Tip Sheets

Cornell labor experts available to discuss UAW vote at VW Tennessee Plant

Media Contact

Adam Allington

Workers at a Volkswagen plant in Tennessee will vote this week on whether to organize with the United Auto Workers union.

A victory would give the UAW its first major win in years with an automaker outside the Big Three in Detroit and provide a huge boost to the UAW’s campaign to unionize other Southern auto plants.

Arthur Wheaton

Director of Labor Studies, ILR School

Art Wheaton serves as director of labor studies at the Cornell University School of Industrial and Labor Relations (ILR) and says the deal amounts to a big victory for labor.

Wheaton says: 

“The UAW has a good chance of winning the election in VW. They got 48% in the last vote 5 years ago and have greatly improved their image and popularity since huge gains in the Detroit Three negotiations.

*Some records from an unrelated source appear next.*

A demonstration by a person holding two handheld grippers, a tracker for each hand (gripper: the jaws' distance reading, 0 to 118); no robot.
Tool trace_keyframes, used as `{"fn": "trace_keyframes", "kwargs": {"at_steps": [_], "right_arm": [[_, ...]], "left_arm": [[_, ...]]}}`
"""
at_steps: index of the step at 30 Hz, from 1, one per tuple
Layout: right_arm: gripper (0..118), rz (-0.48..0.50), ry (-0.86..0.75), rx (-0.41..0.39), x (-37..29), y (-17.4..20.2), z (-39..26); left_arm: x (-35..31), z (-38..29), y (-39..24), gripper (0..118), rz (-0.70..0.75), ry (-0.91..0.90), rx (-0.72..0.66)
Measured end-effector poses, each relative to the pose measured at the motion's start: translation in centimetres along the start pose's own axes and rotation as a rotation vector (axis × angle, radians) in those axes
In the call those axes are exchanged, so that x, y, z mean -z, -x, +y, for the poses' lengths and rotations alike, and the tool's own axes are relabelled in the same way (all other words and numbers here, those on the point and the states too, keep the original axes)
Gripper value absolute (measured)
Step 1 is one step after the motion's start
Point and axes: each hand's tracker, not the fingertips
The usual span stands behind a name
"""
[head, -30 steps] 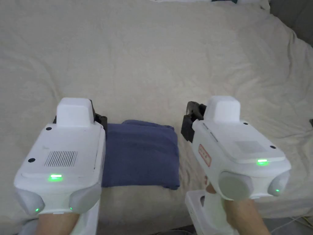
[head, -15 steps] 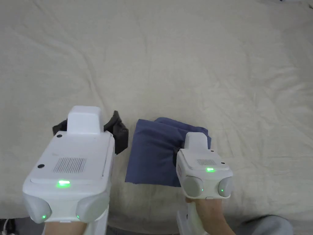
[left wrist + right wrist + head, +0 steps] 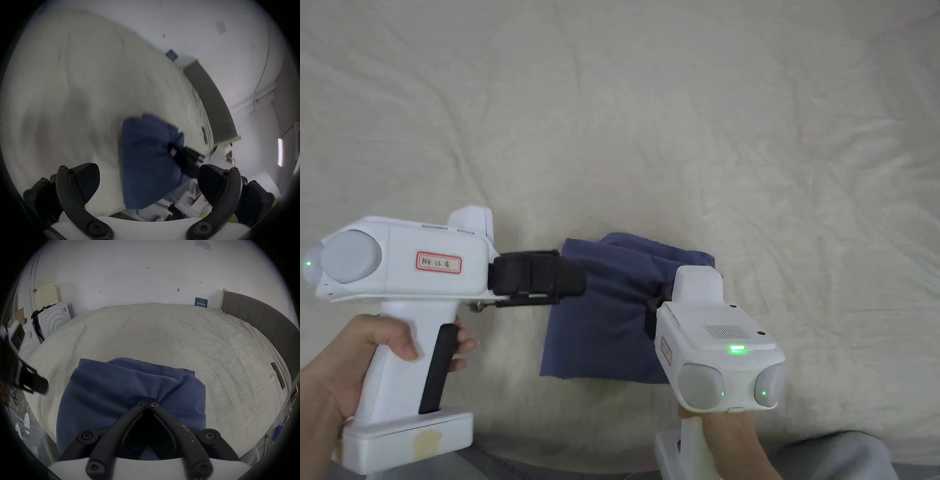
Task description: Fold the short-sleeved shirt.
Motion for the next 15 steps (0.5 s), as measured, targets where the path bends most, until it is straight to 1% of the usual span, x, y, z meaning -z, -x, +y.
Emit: {"fn": "trace_keyframes", "kwargs": {"at_steps": [2, 6, 7, 9, 14, 15], "right_arm": [[1, 0.003, 0.002, 0.007, 0.0, 0.0, 0.0], [1, 0.007, 0.005, 0.007, 0.0, -0.2, 0.1], [1, 0.007, 0.006, 0.007, 0.1, -0.2, 0.1], [1, 0.007, 0.008, 0.007, 0.0, -0.2, 0.2], [1, 0.021, 0.022, 0.023, 0.0, -0.6, 0.6], [1, 0.032, 0.032, 0.031, -0.2, -0.9, 1.0]], "left_arm": [[1.2, -0.6, 1.2, 118, -0.074, 0.014, 0.008], [3.7, -1.0, 3.6, 118, -0.297, 0.086, -0.170], [4.2, -1.3, 3.7, 118, -0.337, 0.099, -0.188], [5.2, -1.4, 3.8, 118, -0.420, 0.082, -0.178], [6.5, -0.8, 3.8, 118, -0.474, 0.064, -0.241], [6.3, -0.7, 3.7, 112, -0.459, 0.057, -0.244]]}}
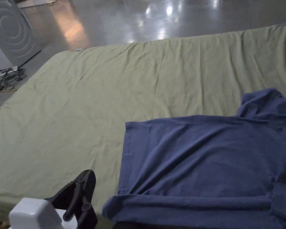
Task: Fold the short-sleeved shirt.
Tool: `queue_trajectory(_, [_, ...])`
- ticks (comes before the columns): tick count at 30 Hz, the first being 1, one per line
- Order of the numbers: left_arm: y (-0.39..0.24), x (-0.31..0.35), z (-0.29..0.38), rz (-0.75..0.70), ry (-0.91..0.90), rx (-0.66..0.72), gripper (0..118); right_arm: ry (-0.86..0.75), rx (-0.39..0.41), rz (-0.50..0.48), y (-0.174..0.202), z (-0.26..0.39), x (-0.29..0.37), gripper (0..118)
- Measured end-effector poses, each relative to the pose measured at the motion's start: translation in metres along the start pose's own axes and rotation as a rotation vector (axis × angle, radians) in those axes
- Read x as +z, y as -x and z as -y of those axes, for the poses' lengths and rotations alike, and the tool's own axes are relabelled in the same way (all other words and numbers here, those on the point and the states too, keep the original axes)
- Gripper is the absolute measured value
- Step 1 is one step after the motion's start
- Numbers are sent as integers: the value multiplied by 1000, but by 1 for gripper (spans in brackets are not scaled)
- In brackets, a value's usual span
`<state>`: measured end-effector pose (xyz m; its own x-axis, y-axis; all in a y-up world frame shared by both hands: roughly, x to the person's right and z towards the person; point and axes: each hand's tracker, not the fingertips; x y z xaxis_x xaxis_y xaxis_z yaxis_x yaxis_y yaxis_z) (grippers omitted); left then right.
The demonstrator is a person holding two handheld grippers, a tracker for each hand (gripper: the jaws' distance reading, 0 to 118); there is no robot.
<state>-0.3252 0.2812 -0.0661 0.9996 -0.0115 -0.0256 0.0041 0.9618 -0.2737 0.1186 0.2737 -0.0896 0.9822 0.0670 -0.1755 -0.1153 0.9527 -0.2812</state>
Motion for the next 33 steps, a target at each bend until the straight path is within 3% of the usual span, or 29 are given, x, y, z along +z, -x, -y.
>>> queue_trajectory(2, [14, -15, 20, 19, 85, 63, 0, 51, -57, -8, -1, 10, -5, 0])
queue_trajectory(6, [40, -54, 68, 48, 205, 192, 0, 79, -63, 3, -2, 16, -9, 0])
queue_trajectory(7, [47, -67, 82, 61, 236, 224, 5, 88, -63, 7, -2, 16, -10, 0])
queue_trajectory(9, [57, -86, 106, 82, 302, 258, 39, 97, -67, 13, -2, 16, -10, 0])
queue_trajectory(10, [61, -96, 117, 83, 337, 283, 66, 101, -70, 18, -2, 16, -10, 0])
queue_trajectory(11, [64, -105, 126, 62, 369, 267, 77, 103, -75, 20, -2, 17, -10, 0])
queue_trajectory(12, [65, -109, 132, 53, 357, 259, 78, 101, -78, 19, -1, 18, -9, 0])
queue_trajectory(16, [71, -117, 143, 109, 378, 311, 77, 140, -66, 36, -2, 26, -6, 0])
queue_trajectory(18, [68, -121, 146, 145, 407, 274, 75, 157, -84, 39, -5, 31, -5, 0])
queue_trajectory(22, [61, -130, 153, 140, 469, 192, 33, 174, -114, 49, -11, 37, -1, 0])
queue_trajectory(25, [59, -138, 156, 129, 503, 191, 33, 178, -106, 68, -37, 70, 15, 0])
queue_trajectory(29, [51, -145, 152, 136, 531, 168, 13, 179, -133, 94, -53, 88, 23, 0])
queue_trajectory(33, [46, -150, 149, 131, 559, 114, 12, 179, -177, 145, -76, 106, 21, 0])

“Victory would be important to increase market share of unionized auto plants. This helps increase leverage at the table in bargaining. Victory could help at Mercedes Benz in Alabama. It would still be tough to organize BMW in anti-union South Carolina. Hyundai and Kia are not as likely, but Nissan has a decent chance as well.”

Harry Katz

Jack Sheinkman Professor of Collective Bargaining & Director, Scheinman Institute

Harry Katz is a professor of collective bargaining at ILR. Katz notes that Volkswagen employees rejected previous UAW elections in 2014 and 2019, in part because of efforts from anti-union operatives.

Katz says:

“Even with initial VW corporate neutrality, the UAW confronted a hostile local business community and an active affinity group of anti-UAW workers within the workforce supported by external funding from interest groups opposed to unions. There is also evidence that shop floor management did not fully adhere to corporate management’s pledge of neutrality.

“In addition, politicians, including then Senator Corker, claimed that future investment at the Chattanooga plant would be threatened by unionization, a threat that if made by Volkswagen management would amount to an unfair labor practice.”